** Opening Available data block **

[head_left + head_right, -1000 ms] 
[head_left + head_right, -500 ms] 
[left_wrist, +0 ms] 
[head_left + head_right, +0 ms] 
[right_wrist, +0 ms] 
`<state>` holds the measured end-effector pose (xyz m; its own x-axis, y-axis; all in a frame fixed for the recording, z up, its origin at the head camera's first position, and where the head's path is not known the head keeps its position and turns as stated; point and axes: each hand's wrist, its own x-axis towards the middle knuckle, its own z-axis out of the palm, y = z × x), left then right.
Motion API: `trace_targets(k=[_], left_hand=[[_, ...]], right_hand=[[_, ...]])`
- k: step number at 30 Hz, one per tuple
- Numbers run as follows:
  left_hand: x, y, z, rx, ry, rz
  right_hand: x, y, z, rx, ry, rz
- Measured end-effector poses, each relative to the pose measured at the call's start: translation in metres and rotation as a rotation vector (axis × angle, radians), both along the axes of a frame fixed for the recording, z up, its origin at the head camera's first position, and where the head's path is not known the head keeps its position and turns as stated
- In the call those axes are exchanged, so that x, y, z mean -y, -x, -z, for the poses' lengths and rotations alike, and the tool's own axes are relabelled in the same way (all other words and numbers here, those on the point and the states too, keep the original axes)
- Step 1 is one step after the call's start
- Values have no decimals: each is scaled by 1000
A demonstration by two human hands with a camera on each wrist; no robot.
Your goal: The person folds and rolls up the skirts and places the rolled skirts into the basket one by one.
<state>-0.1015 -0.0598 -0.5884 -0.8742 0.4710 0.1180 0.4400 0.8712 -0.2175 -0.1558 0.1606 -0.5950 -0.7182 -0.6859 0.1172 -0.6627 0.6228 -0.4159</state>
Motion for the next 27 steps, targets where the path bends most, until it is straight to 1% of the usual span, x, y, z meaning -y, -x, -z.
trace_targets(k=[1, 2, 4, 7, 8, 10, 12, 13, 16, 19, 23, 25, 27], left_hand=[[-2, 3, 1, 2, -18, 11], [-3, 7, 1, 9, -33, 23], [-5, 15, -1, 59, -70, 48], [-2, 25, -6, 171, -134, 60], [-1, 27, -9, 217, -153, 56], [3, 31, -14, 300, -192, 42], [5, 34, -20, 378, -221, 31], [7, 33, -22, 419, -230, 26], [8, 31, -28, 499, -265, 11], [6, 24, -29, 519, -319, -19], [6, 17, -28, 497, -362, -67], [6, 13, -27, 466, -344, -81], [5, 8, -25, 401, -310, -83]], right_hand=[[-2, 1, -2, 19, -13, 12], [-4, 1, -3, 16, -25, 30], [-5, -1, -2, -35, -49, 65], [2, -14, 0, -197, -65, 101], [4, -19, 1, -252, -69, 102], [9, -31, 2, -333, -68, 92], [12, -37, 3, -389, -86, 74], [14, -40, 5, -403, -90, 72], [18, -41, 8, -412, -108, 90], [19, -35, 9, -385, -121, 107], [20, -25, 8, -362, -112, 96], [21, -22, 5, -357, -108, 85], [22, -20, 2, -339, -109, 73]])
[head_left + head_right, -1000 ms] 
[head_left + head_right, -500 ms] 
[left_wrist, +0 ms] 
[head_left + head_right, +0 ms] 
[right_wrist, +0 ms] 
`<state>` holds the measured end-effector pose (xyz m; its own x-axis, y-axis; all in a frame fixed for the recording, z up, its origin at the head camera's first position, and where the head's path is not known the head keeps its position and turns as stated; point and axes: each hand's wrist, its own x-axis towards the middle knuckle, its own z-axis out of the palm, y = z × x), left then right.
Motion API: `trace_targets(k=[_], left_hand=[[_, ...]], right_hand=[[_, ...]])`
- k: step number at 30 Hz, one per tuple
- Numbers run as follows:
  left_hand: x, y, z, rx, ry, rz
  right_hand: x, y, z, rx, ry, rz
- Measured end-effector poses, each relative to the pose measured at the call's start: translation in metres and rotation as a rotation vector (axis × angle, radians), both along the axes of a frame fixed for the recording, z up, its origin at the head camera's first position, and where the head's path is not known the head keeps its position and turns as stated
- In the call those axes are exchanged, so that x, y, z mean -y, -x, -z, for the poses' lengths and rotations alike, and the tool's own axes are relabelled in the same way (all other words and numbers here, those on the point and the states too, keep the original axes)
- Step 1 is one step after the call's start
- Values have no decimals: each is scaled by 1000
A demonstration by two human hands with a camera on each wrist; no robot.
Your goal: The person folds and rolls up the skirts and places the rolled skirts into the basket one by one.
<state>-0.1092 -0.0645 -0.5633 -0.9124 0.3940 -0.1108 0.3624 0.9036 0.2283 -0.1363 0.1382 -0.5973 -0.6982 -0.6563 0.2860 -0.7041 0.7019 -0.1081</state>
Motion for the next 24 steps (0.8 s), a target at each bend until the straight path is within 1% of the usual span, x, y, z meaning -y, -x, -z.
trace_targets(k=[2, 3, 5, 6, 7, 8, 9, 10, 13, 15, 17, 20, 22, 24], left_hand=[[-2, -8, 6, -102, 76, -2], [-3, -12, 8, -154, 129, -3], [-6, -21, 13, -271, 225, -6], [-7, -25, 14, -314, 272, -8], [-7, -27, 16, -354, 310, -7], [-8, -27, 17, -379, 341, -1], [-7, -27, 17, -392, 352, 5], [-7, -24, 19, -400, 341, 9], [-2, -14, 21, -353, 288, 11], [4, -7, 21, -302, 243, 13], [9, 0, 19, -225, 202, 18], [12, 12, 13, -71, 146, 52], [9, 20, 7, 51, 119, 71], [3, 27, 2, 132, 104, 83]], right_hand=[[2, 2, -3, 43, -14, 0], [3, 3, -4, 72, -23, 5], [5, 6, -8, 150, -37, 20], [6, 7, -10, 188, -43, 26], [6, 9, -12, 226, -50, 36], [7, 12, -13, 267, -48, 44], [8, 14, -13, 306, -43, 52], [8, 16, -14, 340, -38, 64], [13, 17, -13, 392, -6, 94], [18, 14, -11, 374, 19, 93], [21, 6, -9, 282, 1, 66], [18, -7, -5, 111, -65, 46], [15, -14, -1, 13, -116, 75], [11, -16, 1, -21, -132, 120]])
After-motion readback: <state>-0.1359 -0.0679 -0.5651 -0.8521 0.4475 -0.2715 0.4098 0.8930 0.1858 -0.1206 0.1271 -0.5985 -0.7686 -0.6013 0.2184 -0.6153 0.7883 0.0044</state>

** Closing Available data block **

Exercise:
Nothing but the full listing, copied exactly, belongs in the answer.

Answer below:
[head_left + head_right, -1000 ms] 
[head_left + head_right, -500 ms] 
[left_wrist, +0 ms] 
[head_left + head_right, +0 ms] 
[right_wrist, +0 ms] 
`<state>` holds the measured end-effector pose (xyz m; its own x-axis, y-axis; all in a frame fixed for the recording, z up, its origin at the head camera's first position, and where the head's path is not known the head keeps its position and turns as stated; point and axes: each hand's wrist, its own x-axis towards the middle knuckle, its own z-axis out of the palm, y = z × x), left then right.
Motion API: `trace_targets(k=[_], left_hand=[[_, ...]], right_hand=[[_, ...]])`
- k: step number at 30 Hz, one per tuple
- Numbers run as follows:
  left_hand: x, y, z, rx, ry, rz
  right_hand: x, y, z, rx, ry, rz
- Measured end-effector poses, each relative to the pose measured at the call's start: translation in metres and rotation as a rotation vector (axis × angle, radians), both along the axes of a frame fixed for the recording, z up, its origin at the head camera's first position, and where the head's path is not known the head keeps its position and turns as stated
- In the call those axes are exchanged, so that x, y, z mean -y, -x, -z, for the poses' lengths and rotations alike, and the tool's own axes are relabelled in the same way (all other words and numbers here, those on the point and the states too, keep the original axes)
- Step 1 is one step after the call's start
- Values have no decimals: each is scaled by 1000
A demonstration by two human hands with a camera on each wrist; no robot.
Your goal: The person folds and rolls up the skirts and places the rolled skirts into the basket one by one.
<state>-0.1015 -0.0598 -0.5884 -0.8742 0.4710 0.1180 0.4400 0.8712 -0.2175 -0.1558 0.1606 -0.5950 -0.7182 -0.6859 0.1172 -0.6627 0.6228 -0.4159</state>
Motion for the next 27 steps, targets where the path bends most, until it is straight to 1% of the usual span, x, y, z meaning -y, -x, -z.
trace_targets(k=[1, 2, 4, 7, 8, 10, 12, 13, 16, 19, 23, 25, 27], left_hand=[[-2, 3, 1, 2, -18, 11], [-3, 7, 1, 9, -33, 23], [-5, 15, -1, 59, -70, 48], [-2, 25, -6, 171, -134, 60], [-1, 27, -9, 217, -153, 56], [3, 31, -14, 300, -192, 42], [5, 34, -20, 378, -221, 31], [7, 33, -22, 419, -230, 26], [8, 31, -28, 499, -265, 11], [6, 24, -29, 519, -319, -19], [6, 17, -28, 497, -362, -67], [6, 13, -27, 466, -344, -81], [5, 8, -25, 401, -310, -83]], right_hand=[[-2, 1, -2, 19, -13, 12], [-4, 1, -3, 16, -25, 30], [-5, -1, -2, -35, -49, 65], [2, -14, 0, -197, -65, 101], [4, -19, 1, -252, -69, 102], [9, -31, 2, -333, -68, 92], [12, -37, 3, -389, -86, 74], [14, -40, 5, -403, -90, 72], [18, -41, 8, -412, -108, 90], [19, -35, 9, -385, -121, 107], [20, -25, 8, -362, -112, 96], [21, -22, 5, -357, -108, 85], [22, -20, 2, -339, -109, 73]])
[head_left + head_right, -1000 ms] 
[head_left + head_right, -500 ms] 
[left_wrist, +0 ms] 
[head_left + head_right, +0 ms] 
[right_wrist, +0 ms] 
`<state>` holds the measured end-effector pose (xyz m; its own x-axis, y-axis; all in a frame fixed for the recording, z up, its origin at the head camera's first position, and where the head's path is not known the head keeps its position and turns as stated; point and axes: each hand's wrist, its own x-axis towards the middle knuckle, its own z-axis out of the palm, y = z × x), left then right.
Motion API: `trace_targets(k=[_], left_hand=[[_, ...]], right_hand=[[_, ...]])`
- k: step number at 30 Hz, one per tuple
- Numbers run as follows:
  left_hand: x, y, z, rx, ry, rz
  right_hand: x, y, z, rx, ry, rz
- Measured end-effector poses, each relative to the pose measured at the call's start: translation in metres and rotation as a rotation vector (axis × angle, radians), both along the axes of a frame fixed for the recording, z up, its origin at the head camera's first position, and where the head's path is not known the head keeps its position and turns as stated
- In the call those axes are exchanged, so that x, y, z mean -y, -x, -z, for the poses' lengths and rotations alike, and the tool's own axes are relabelled in the same way (all other words and numbers here, those on the point and the states too, keep the original axes)
- Step 1 is one step after the call's start
- Values have no decimals: each is scaled by 1000
A demonstration by two human hands with a camera on each wrist; no robot.
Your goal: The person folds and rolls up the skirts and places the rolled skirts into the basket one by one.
<state>-0.1092 -0.0645 -0.5633 -0.9124 0.3940 -0.1108 0.3624 0.9036 0.2283 -0.1363 0.1382 -0.5973 -0.6982 -0.6563 0.2860 -0.7041 0.7019 -0.1081</state>
Motion for the next 24 steps (0.8 s), a target at each bend until the straight path is within 1% of the usual span, x, y, z meaning -y, -x, -z.
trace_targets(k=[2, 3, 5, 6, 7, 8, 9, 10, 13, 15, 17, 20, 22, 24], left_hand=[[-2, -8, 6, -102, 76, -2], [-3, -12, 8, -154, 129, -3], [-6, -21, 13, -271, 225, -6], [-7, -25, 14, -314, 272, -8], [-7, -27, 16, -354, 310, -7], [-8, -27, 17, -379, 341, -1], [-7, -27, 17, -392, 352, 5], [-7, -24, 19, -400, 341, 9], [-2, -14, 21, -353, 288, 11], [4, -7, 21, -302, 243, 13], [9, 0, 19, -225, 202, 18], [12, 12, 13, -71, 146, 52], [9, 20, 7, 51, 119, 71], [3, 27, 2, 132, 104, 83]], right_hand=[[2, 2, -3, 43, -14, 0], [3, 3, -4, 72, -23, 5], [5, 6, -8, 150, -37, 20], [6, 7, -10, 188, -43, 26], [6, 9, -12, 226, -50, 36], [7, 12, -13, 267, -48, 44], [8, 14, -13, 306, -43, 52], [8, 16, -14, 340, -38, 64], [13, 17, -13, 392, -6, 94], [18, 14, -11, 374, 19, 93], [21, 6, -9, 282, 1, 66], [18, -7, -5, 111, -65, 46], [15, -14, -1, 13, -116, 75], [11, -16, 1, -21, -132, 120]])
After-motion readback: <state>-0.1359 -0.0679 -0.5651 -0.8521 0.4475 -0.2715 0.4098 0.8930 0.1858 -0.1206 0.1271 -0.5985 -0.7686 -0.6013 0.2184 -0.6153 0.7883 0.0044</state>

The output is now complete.